**PROBLEM STATEMENT**
From the data that follows, set down exactly the lines from the one with "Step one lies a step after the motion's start" through the one with "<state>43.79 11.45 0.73", counting both. Pictures stay out.
(Beginning of RECORDS SHOWN)
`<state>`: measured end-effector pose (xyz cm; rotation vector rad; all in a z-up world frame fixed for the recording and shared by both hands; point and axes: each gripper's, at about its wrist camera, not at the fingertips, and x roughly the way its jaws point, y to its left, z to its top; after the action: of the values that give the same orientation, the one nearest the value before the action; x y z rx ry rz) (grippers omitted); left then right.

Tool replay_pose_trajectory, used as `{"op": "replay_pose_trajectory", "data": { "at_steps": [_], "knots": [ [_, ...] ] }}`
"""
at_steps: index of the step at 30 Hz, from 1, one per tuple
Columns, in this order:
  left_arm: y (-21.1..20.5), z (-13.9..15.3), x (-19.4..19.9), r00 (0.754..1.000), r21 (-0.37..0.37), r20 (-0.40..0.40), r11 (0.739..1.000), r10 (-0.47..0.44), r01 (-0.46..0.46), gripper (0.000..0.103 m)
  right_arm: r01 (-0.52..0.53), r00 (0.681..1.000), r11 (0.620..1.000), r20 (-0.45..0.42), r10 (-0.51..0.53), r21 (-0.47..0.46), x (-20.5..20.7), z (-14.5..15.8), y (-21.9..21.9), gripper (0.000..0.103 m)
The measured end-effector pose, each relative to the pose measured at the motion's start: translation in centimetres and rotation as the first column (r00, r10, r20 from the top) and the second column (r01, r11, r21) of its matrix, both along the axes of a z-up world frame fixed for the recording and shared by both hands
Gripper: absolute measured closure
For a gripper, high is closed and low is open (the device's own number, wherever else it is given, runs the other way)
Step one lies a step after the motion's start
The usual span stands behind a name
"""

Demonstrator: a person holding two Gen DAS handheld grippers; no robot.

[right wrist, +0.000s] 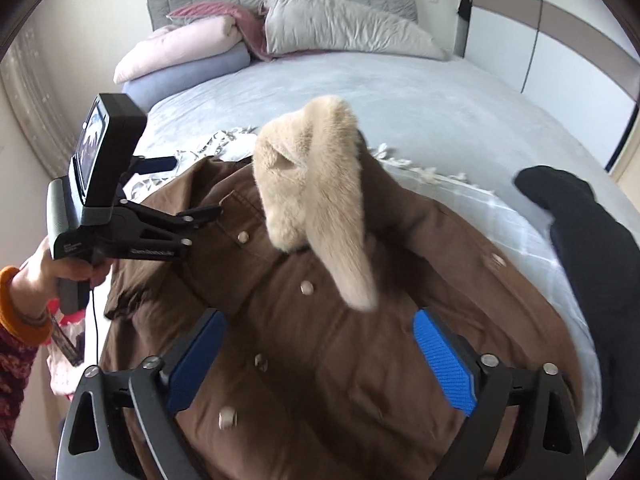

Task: Fold large clothes
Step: 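Grasp the fur collar with the right gripper and lift it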

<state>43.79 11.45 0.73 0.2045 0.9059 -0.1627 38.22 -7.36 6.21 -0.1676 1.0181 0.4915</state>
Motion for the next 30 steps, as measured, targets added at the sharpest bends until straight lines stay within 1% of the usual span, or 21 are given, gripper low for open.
{"op": "replay_pose_trajectory", "data": {
  "at_steps": [3, 4, 5, 6, 7, 8, 9, 10, 12, 13, 15, 18, 20, 21, 22, 23, 24, 26, 28, 29, 30],
  "knots": [
    [0.8, -1.5, 3.6, 1.0, -0.101, -0.026, 0.995, 0.007, -0.01, 0.007, 0.029, 0.999, 0.999, -0.039, -0.028, 0.016, 4.6, -2.5, 1.2, 0.029],
    [0.8, -2.0, 4.5, 1.0, -0.128, -0.03, 0.992, 0.005, -0.008, 0.009, 0.046, 0.998, 0.998, -0.053, -0.044, 0.036, 6.1, -3.5, 1.3, 0.039],
    [0.9, -2.5, 5.4, 0.999, -0.151, -0.035, 0.989, -0.001, -0.004, 0.014, 0.048, 0.997, 0.996, -0.07, -0.043, 0.072, 7.3, -4.2, 1.1, 0.067],
    [0.8, -2.8, 6.1, 0.999, -0.169, -0.042, 0.986, -0.008, 0.001, 0.018, 0.049, 0.995, 0.993, -0.09, -0.04, 0.106, 8.3, -4.5, 1.2, 0.085],
    [0.7, -2.9, 6.6, 0.999, -0.188, -0.048, 0.982, -0.019, 0.009, 0.027, 0.057, 0.992, 0.982, -0.121, -0.035, 0.178, 9.2, -4.6, 0.4, 0.092],
    [0.7, -2.9, 7.0, 0.999, -0.205, -0.042, 0.979, -0.031, 0.022, 0.03, 0.078, 0.992, 0.958, -0.114, -0.048, 0.276, 10.1, -4.0, -1.2, 0.092],
    [0.6, -2.6, 7.3, 0.999, -0.215, -0.021, 0.976, -0.04, 0.035, 0.03, 0.093, 0.994, 0.95, -0.08, -0.072, 0.3, 10.7, -3.3, -2.3, 0.093],
    [0.6, -2.2, 7.5, 0.999, -0.218, 0.01, 0.975, -0.042, 0.044, 0.03, 0.139, 0.99, 0.94, -0.015, -0.141, 0.313, 11.9, -1.9, -4.7, 0.093],
    [0.7, -1.5, 8.1, 0.997, -0.218, 0.067, 0.975, -0.036, 0.05, 0.03, 0.282, 0.956, 0.886, -0.031, -0.291, 0.369, 14.9, -1.0, -9.9, 0.093],
    [0.8, -1.3, 8.5, 0.996, -0.222, 0.08, 0.974, -0.036, 0.053, 0.027, 0.345, 0.935, 0.869, -0.051, -0.351, 0.356, 16.2, -1.1, -11.9, 0.093],
    [1.1, -1.1, 9.5, 0.995, -0.245, 0.09, 0.968, -0.039, 0.06, 0.016, 0.429, 0.901, 0.866, -0.057, -0.429, 0.259, 18.0, -2.3, -14.3, 0.092],
    [1.2, -1.5, 10.6, 0.996, -0.226, 0.063, 0.972, -0.056, 0.069, 0.016, 0.438, 0.898, 0.885, -0.029, -0.439, 0.159, 18.8, -4.0, -15.7, 0.083],
    [1.1, -1.7, 10.8, 0.994, -0.185, 0.053, 0.977, -0.096, 0.104, 0.016, 0.488, 0.872, 0.868, -0.007, -0.49, 0.093, 18.8, -4.7, -17.1, 0.072],
    [1.0, -1.8, 10.7, 0.992, -0.173, 0.045, 0.977, -0.122, 0.128, 0.016, 0.492, 0.87, 0.865, -0.022, -0.493, 0.094, 18.8, -4.8, -18.1, 0.067],
    [0.9, -2.0, 10.4, 0.989, -0.173, 0.03, 0.974, -0.146, 0.149, 0.016, 0.487, 0.873, 0.862, -0.058, -0.484, 0.144, 18.7, -5.0, -19.5, 0.06],
    [1.0, -2.2, 10.5, 0.986, -0.191, 0.021, 0.968, -0.163, 0.164, 0.016, 0.48, 0.877, 0.852, -0.074, -0.475, 0.209, 18.4, -5.0, -20.2, 0.059],
    [0.9, -2.2, 10.7, 0.983, -0.229, 0.012, 0.956, -0.185, 0.182, 0.016, 0.461, 0.886, 0.843, -0.084, -0.457, 0.277, 18.1, -4.8, -20.8, 0.058],
    [0.7, -2.4, 11.5, 0.981, -0.309, -0.008, 0.934, -0.192, 0.18, 0.016, 0.417, 0.906, 0.822, -0.102, -0.412, 0.388, 17.6, -3.9, -20.3, 0.047],
    [-0.3, -3.3, 12.9, 0.978, -0.403, -0.073, 0.903, -0.196, 0.151, 0.016, 0.374, 0.926, 0.825, -0.118, -0.359, 0.424, 18.2, -4.1, -17.8, 0.038],
    [-0.9, -3.8, 13.5, 0.976, -0.423, -0.1, 0.896, -0.194, 0.135, 0.019, 0.348, 0.937, 0.845, -0.123, -0.327, 0.405, 18.5, -4.6, -16.5, 0.038],
    [-1.6, -4.6, 14.2, 0.975, -0.426, -0.132, 0.898, -0.18, 0.108, 0.041, 0.32, 0.947, 0.88, -0.118, -0.297, 0.35, 18.8, -5.1, -15.2, 0.038]
  ]
}}
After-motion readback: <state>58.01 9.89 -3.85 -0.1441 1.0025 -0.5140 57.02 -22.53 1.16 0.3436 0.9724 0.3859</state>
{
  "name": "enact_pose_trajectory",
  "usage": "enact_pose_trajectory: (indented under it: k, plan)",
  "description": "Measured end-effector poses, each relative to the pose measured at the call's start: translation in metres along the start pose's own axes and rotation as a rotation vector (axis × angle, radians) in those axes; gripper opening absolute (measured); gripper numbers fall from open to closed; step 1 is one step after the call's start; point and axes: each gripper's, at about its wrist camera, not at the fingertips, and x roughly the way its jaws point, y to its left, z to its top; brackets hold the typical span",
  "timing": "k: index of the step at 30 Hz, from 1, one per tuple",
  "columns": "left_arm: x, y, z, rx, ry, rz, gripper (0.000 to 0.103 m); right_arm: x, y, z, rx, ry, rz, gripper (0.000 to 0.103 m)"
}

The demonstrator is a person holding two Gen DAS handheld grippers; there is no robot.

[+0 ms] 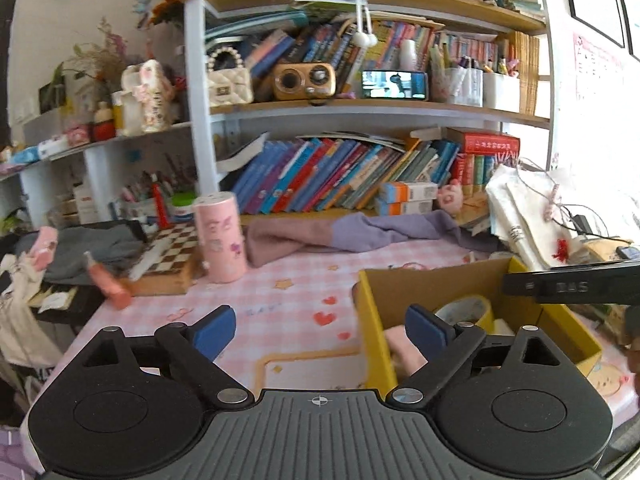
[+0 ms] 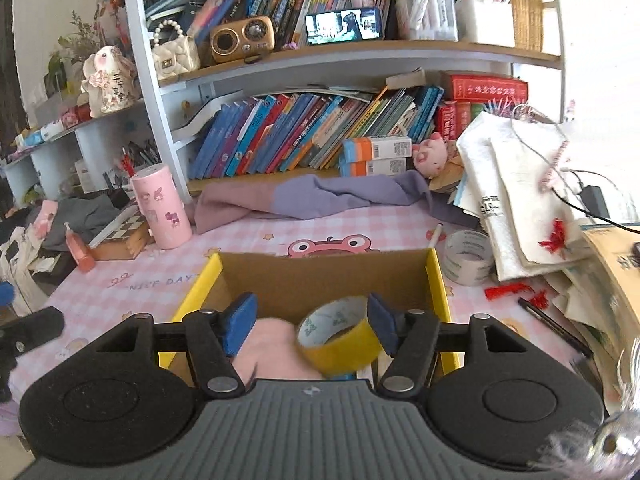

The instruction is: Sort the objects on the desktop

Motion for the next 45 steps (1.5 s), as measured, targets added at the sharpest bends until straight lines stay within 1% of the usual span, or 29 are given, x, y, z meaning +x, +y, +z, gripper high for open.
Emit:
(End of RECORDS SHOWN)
**RESPONSE TO THE EXERCISE**
Step one lies a step after the motion's start
The usual span stands behind a name
"""

Demonstrator: a person holding two Gen DAS handheld grippers; no robot.

[right wrist, +0.000s] 

Task: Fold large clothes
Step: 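Grasp the fur collar with the right gripper and lift it
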
<state>43.79 11.45 0.73 0.2045 0.9059 -0.1627 38.22 -7.36 6.21 -0.1676 1.0181 0.4915</state>

The full output has already been given.